**Task description**
The copy you print must match the listing exactly, with its pictures removed.

**Input data**
============

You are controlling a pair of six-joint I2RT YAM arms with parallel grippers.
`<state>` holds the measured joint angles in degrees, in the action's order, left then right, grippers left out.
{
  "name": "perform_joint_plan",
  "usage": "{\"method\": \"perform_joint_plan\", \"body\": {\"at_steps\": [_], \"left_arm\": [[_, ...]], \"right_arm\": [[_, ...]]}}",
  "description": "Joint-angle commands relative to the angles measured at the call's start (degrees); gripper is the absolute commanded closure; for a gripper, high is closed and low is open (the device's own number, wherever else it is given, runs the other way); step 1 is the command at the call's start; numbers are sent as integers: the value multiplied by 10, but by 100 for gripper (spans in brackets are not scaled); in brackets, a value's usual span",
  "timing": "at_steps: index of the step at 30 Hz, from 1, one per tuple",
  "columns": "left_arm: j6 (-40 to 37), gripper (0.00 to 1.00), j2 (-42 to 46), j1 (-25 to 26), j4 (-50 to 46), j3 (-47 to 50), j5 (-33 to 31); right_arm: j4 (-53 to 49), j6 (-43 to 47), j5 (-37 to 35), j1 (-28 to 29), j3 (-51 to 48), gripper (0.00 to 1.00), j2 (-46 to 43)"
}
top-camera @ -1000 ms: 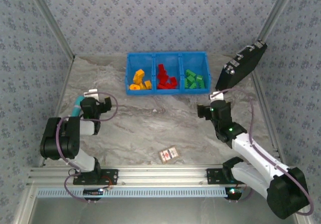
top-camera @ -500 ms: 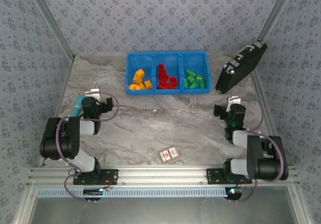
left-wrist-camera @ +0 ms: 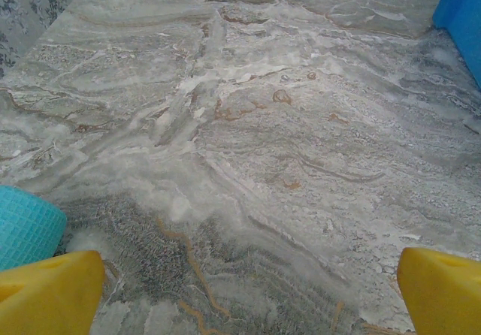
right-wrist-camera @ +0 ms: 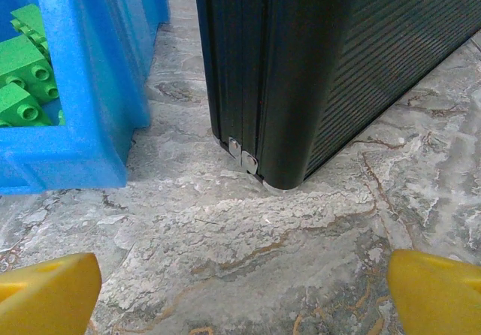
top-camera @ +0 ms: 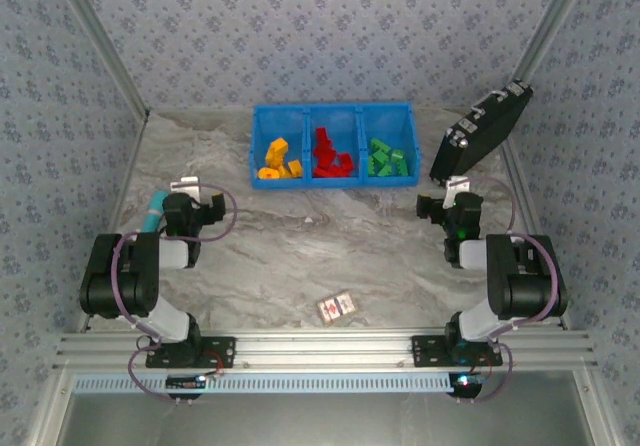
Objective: Sort the legos into containers by color
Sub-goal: Reset both arms
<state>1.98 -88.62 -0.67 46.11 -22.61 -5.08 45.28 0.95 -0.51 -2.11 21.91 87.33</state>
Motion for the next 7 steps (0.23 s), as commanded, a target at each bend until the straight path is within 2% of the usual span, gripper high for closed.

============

**Solution for this exercise**
You are controlling a pair of six-joint I2RT YAM arms with parallel grippers.
`<state>` holds the measured joint angles in degrees, in the action's order, left then right, grippers left out.
{
  "name": "perform_joint_plan",
  "usage": "{\"method\": \"perform_joint_plan\", \"body\": {\"at_steps\": [_], \"left_arm\": [[_, ...]], \"right_arm\": [[_, ...]]}}",
  "description": "Joint-angle commands relative to the angles measured at the call's start (degrees); gripper is the absolute commanded closure; for a gripper, high is closed and low is open (the device's own number, wherever else it is given, runs the other way); step 1 is the command at the call's start; numbers are sent as integers: the value multiplied by 10, but by 100 for gripper (spans in brackets are not scaled); in brackets, a value's usual span",
  "timing": "at_steps: index of the step at 30 Hz, from 1, one per tuple",
  "columns": "left_arm: j6 (-40 to 37), gripper (0.00 to 1.00), j2 (-42 to 46), j1 (-25 to 26), j4 (-50 to 46), j3 (-47 to 50), j5 (-33 to 31); right_arm: j4 (-53 to 49), j6 (-43 to 47), j5 (-37 to 35), j1 (-28 to 29), j3 (-51 to 48), gripper (0.00 to 1.00), j2 (-46 to 43)"
}
top-camera @ -1000 ms: 
top-camera @ -500 ms: 
left-wrist-camera @ +0 ms: 
right-wrist-camera @ +0 ms: 
top-camera @ +0 ms: 
Objective: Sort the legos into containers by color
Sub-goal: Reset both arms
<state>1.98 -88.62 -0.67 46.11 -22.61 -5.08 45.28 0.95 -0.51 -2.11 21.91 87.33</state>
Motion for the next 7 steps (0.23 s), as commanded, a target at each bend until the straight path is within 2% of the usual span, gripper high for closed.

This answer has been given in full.